In certain exceptional circumstances, the court may request
the voluntary assistance of counsel pursuant to 28 U.S.C.
§ 1915(e)(1). See Terrell v. Brewer, 935 F.2d 1015, 1017 (9th Cir.
1991); Wood v. Housewright, 900 F.2d 1332, 1335-36 (9th Cir.
1990). A finding of “exceptional circumstances” requires an
evaluation of both the likelihood of success on the merits and the
ability of the plaintiff to articulate his claims on his own in light of
the complexity of the legal issues involved. See Terrell, 935 F.2d
at 1017. Neither factor is dispositive and both must be viewed
together before reaching a decision. See id.

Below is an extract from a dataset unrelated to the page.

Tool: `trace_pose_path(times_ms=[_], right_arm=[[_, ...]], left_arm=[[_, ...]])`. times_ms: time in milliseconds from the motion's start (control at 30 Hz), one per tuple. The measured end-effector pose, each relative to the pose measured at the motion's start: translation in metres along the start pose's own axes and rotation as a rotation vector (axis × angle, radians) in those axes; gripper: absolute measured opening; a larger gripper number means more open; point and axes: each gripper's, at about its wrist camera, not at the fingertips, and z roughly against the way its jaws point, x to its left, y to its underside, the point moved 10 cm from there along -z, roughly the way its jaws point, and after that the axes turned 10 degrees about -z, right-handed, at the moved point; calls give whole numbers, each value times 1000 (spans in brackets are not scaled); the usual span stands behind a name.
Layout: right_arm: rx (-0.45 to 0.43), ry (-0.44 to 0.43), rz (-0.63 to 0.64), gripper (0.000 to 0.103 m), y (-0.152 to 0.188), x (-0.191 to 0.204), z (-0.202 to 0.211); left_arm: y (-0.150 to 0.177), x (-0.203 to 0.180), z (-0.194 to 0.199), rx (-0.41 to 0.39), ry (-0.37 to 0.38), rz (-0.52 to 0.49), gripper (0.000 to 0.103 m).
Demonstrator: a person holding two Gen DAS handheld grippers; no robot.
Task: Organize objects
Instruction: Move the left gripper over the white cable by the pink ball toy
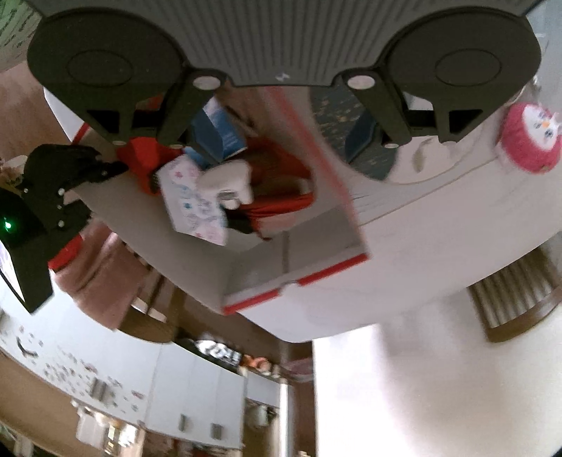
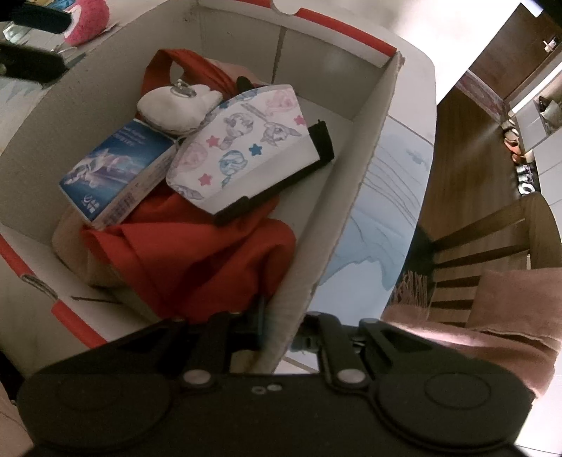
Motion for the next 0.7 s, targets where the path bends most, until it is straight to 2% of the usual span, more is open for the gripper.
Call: trace_pose_path(times_ms=[133,233,300,567,700], right_arm=[[5,8,0,10,-1,1,0],[9,10,-7,10,-1,1,1],[12,13,-8,10,-1,1,1],[25,22,-13,11,-1,1,1],[31,27,-18,11,-1,1,1]], left_arm=[[19,35,14,-8,-67,71,76],[39,67,21,1,-144,132,76],[55,92,26,10,-205,173,82],[116,185,37,90,-401,320,83],[146,230,36,136,-450,454,83]])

In the present case, the court does not at this time find the
required exceptional circumstances. First, the facts and law
concerning plaintiff’s one remaining claim are not overly complex.
Second, the record demonstrates that plaintiff so far appears able to
articulate his claims on his own as his pleadings are legible and
reasonably articulate. Third, while plaintiff’s claim has survived
summary judgment, the court cannot say that plaintiff has
demonstrated any particular likelihood of success on the merits.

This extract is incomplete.